» **Exercise description**: Reproduce exactly the lines beginning with the line that contains "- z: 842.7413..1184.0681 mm" and ending at the final line of the material below.

┄┄┄┄┄┄

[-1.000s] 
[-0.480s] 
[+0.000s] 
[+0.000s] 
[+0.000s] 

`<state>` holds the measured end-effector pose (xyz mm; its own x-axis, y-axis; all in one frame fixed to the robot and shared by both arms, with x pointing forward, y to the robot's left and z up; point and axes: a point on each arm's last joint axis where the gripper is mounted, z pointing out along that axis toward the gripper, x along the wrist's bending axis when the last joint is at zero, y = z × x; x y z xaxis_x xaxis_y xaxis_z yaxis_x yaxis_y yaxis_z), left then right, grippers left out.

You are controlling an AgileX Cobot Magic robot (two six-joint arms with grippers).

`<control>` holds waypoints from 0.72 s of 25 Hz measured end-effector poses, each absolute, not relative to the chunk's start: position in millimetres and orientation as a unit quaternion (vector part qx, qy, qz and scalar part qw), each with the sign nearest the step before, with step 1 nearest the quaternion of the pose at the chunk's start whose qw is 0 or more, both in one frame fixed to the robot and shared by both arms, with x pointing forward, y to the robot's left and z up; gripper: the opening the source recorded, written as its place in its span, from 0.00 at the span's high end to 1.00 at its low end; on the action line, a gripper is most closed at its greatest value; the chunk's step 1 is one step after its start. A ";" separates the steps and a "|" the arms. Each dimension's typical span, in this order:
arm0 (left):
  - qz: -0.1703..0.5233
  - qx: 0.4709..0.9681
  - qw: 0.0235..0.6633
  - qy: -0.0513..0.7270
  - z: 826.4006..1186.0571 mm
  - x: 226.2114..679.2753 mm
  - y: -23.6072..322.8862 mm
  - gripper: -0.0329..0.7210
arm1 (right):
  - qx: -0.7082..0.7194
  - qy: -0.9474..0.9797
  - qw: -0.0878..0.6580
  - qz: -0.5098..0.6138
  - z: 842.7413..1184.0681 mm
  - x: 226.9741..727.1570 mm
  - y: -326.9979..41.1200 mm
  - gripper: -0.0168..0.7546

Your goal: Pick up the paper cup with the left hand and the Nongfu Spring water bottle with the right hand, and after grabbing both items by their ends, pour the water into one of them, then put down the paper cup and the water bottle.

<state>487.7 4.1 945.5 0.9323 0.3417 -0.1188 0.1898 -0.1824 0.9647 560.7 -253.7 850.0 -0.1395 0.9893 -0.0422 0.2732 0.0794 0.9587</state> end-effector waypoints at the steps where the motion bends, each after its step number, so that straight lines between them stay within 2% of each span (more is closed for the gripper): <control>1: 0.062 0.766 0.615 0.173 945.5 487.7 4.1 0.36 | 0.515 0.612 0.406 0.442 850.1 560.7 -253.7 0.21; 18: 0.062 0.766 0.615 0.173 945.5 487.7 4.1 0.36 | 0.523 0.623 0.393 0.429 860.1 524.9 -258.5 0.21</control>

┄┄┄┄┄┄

» **Your response**:
  - z: 842.7413..1184.0681 mm
  - x: 226.9741..727.1570 mm
  - y: -326.9979..41.1200 mm
  - gripper: -0.0168..0.7546

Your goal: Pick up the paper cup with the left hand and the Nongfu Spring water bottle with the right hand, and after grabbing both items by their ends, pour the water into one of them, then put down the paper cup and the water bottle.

<state>487.7 4.1 945.5 0.9323 0.3417 -0.1188 0.1898 -0.1824 0.9647 560.7 -253.7 850.0 -0.1395 0.9893 -0.0422 0.2732 0.0794 0.9587</state> end-effector waypoints at the steps where the motion bends, each after its step number, so that straight lines between them stay within 2% of each span (more is closed for the gripper): <control>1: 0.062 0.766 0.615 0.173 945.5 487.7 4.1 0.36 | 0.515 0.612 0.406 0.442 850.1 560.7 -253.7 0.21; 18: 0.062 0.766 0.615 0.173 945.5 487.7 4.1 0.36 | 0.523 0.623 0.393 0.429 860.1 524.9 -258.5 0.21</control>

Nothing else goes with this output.